[Tutor] working with strings in python3

Tue Apr 19 19:50:56 CEST 2011

Rance Hall wrote:
> On Mon, Apr 18, 2011 at 9:50 PM, Marc Tompkins <marc.tompkins at gmail.com> wrote:
>> On Mon, Apr 18, 2011 at 6:53 PM, Rance Hall <ranceh at gmail.com> wrote:
>>
>>> I'm going to go ahead and use this format even though it is deprecated
>>> and then later when we upgrade it I can fix it.
>>>
>> And there you have your answer.
>>
>>> A list might make sense, but printing a message one word at a time
>>> doesn't seem to me like much of a time saver.
>>
>> Did you try my example code?  It doesn't "print a message one word at a
>> time"; any time you print " ".join(message), you get the whole thing.  Put a
>> \n between the quotes, and you get the whole thing on separate lines.
>>
> 
> I think you misunderstood me, I simply meant that the print "
> ".join(message) has to parse through each word in order to get any
> output, I didn't mean to suggest that you got output one word at a
> time.  Sorry for the confusion.

Well, yes, but you have to walk over each word at some point. The join 
idiom merely puts that off until just before you need the complete 
string, instead of walking over them over and over and over again. 
That's why the join idiom is usually better: it walks over each string 
once, while repeated concatenation has the potential to walk over each 
one dozens, hundreds or thousands of times (depending on how many 
strings you have to concatenate). To be precise: if there are N strings 
to add, the join idiom does work proportional to N, while the repeated 
concatenation idiom does work proportional to N*N.
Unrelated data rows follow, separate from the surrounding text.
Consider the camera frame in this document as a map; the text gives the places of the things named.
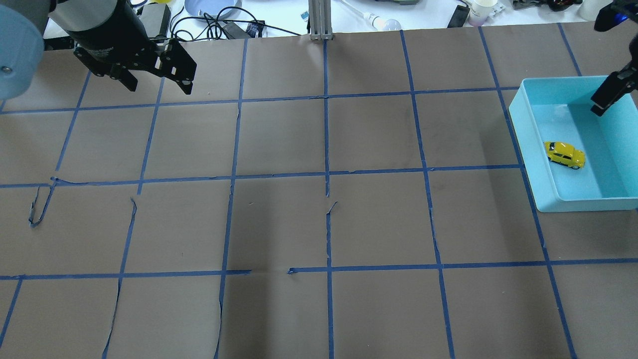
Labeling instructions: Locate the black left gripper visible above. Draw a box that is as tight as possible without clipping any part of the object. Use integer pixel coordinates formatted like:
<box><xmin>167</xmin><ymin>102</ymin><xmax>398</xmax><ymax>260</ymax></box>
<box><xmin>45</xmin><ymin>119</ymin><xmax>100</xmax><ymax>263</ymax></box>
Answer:
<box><xmin>65</xmin><ymin>0</ymin><xmax>197</xmax><ymax>95</ymax></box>

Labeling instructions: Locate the yellow beetle toy car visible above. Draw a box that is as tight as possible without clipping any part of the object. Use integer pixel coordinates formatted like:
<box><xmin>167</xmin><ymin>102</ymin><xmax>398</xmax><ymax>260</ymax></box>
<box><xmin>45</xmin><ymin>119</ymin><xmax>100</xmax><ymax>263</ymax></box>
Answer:
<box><xmin>544</xmin><ymin>141</ymin><xmax>586</xmax><ymax>170</ymax></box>

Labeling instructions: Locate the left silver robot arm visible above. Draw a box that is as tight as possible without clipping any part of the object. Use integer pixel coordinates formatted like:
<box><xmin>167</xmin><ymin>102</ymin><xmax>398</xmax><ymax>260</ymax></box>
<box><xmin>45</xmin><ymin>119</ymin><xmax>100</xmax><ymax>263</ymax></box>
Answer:
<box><xmin>0</xmin><ymin>0</ymin><xmax>197</xmax><ymax>100</ymax></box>

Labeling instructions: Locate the blue plate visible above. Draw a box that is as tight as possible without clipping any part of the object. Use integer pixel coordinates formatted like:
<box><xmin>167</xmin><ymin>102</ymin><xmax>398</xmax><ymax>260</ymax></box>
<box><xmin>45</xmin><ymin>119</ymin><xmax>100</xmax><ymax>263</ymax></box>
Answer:
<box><xmin>183</xmin><ymin>0</ymin><xmax>242</xmax><ymax>18</ymax></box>

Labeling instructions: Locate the light blue plastic bin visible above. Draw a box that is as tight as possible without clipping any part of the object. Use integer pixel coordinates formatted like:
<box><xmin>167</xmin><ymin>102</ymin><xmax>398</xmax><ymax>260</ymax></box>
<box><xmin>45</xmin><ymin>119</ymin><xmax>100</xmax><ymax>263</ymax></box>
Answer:
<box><xmin>509</xmin><ymin>75</ymin><xmax>638</xmax><ymax>213</ymax></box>

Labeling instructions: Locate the white paper cup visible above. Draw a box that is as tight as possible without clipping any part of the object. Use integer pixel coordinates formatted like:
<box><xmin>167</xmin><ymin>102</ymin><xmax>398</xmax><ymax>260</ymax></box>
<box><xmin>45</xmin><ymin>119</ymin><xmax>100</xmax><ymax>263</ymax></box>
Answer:
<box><xmin>468</xmin><ymin>0</ymin><xmax>498</xmax><ymax>27</ymax></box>

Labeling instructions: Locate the black power adapter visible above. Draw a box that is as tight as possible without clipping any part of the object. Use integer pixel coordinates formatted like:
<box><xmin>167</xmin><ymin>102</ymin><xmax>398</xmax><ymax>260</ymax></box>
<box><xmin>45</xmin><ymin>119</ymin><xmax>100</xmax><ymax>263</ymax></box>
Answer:
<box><xmin>447</xmin><ymin>5</ymin><xmax>470</xmax><ymax>28</ymax></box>

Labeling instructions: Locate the white light bulb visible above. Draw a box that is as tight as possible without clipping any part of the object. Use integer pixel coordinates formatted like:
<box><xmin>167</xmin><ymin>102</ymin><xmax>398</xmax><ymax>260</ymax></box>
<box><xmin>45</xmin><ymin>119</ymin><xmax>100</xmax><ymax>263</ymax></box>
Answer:
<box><xmin>363</xmin><ymin>13</ymin><xmax>402</xmax><ymax>31</ymax></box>

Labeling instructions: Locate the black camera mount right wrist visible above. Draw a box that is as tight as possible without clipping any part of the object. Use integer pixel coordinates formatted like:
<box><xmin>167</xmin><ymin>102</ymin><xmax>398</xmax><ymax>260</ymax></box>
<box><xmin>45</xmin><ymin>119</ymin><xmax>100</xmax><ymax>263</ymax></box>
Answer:
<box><xmin>593</xmin><ymin>0</ymin><xmax>638</xmax><ymax>32</ymax></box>

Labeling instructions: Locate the aluminium frame post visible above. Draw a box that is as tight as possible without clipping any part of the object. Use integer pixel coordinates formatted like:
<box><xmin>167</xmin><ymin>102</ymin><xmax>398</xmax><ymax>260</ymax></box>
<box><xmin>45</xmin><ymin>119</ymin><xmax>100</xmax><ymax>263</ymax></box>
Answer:
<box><xmin>307</xmin><ymin>0</ymin><xmax>333</xmax><ymax>41</ymax></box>

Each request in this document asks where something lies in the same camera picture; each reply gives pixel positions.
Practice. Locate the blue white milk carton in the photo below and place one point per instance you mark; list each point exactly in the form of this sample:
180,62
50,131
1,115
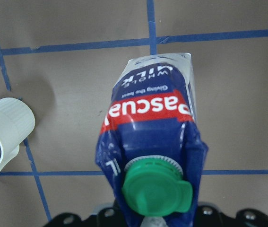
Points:
149,147

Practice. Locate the white ribbed mug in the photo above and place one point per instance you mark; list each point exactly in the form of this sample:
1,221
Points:
17,121

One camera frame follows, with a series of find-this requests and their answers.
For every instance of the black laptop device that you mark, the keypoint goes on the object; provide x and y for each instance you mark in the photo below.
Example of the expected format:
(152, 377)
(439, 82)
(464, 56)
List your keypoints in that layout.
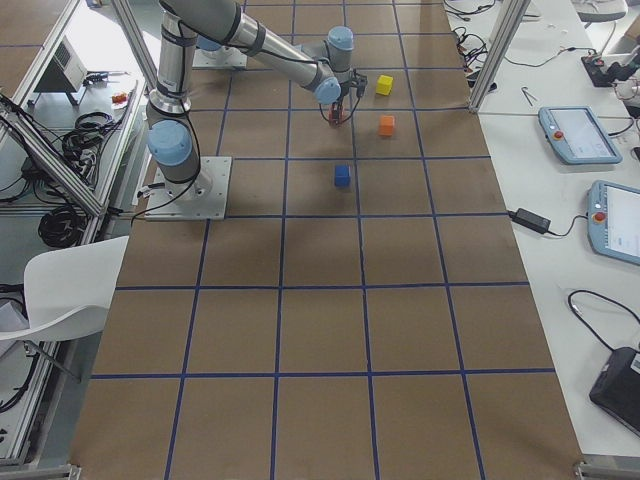
(616, 389)

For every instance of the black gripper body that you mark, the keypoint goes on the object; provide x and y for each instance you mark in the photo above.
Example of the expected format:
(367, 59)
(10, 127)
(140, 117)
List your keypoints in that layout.
(340, 98)

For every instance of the metal allen key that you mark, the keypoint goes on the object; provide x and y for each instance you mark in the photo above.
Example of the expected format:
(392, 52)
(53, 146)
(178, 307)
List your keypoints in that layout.
(529, 98)

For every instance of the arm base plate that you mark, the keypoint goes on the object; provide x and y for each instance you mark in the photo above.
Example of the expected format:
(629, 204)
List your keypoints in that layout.
(225, 58)
(206, 198)

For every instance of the blue wooden block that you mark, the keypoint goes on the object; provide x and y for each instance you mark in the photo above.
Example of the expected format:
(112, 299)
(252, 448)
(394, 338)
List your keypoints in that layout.
(342, 176)

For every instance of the teach pendant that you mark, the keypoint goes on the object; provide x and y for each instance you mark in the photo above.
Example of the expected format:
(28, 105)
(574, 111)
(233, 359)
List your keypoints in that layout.
(577, 137)
(613, 220)

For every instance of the yellow wooden block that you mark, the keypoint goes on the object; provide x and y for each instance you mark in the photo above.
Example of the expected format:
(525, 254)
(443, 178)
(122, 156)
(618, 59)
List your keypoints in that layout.
(384, 85)

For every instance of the near teach pendant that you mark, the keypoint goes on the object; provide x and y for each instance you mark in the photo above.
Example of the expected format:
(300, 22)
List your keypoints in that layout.
(613, 220)

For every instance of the red wooden block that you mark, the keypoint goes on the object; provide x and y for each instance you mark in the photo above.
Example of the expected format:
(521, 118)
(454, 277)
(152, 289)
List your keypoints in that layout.
(335, 114)

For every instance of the white chair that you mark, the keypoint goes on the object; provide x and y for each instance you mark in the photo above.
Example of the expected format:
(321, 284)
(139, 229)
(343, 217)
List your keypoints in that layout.
(68, 292)

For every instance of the black power adapter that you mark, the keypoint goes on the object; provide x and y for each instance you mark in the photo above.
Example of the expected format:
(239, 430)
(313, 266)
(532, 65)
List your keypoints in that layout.
(530, 220)

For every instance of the aluminium frame post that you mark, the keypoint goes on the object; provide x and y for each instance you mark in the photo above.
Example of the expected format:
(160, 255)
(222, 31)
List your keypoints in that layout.
(504, 30)

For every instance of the orange wooden block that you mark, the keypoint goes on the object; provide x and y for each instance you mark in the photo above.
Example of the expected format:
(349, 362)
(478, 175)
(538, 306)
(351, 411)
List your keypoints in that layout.
(386, 125)

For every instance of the far teach pendant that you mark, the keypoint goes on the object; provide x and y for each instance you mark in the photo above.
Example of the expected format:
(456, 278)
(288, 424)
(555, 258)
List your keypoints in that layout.
(577, 137)

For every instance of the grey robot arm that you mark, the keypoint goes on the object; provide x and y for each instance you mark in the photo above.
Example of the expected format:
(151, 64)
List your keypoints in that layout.
(220, 35)

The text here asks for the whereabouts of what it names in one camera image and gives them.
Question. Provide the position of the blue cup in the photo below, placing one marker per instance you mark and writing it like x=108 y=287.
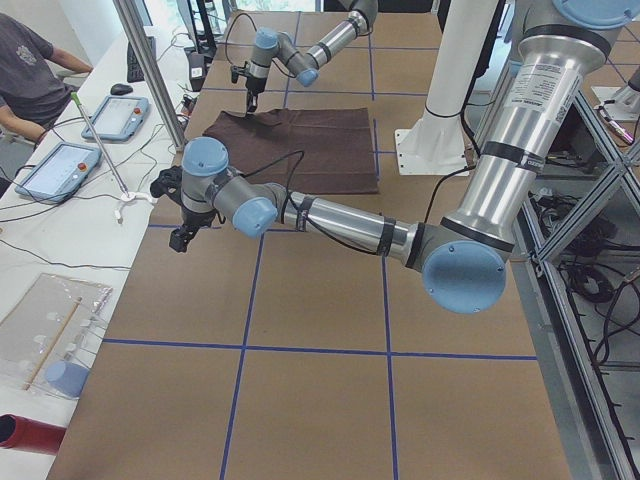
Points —
x=67 y=377

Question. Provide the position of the upper teach pendant tablet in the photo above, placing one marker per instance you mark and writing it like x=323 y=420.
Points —
x=118 y=118

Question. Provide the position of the brown t-shirt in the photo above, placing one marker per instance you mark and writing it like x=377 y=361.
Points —
x=314 y=151

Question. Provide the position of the aluminium frame post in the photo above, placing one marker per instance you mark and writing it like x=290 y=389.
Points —
x=135 y=33

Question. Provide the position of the teach pendant tablet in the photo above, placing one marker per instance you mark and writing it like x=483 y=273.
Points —
x=60 y=174
x=118 y=118

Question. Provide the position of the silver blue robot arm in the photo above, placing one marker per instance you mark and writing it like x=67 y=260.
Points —
x=270 y=45
x=460 y=247

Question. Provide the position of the red cylinder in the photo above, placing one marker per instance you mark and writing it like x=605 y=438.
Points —
x=28 y=435

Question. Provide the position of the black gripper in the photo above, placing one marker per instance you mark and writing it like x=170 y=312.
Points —
x=192 y=218
x=254 y=86

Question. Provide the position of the lower teach pendant tablet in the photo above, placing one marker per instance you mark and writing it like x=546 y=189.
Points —
x=60 y=174

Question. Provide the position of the seated person in grey shirt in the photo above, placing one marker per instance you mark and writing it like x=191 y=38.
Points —
x=32 y=97

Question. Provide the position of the black computer mouse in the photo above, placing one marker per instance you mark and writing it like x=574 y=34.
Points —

This is potentially *so* catastrophic for performance that recent 
versions of CPython actually go out of its way to protect you from it 
(other Python, like Jython, IronPython and PyPy might not). But with a 
little bit of extra work, we can shoot ourselves in the foot and see how 
bad *repeated* string concatenation can be:

 >>> from timeit import Timer
 >>>
 >>> class Magic:
...     def __add__(self, other):
...         return other
...
 >>> m = Magic()
 >>> strings = ['a']*10000
 >>>
 >>> t1 = Timer('"".join(strings)', 'from __main__ import strings')
 >>> t2 = Timer('sum(strings, m)', 'from __main__ import strings, m')
 >>>
 >>> t1.timeit(1000)  # one thousand timing iterations
1.0727810859680176
 >>> t2.timeit(1000)
19.48655891418457

In Real Life, the performance hit can be substantial. Some time ago 
(perhaps a year?) there was a bug report that copying files over the 
network was *really* slow in Python. By memory, the bug report was that 
to download a smallish file took Internet Explorer about 0.1 second, the 
wget utility about the same, and the Python urllib module about TEN 
MINUTES. To cut a long story short, it turned out that the module in 
question was doing repeated string concatenation. Most users never 
noticed the problem because Python now has a special optimization that 
detects repeated concatenation and does all sorts of funky magic to make 
it smarter and faster, but for this one user, there was some strange 
interaction between how Windows manages memory and the Python optimizer, 
the magic wasn't applied, and consequently the full inefficiency of the 
algorithm was revealed in all it's horror.

Bottom line: unless you have actually timed your code and have hard 
measurements showing different, you should always expect repeated string 
concatenation to be slow and the join idiom to be fast.

-- 
Steven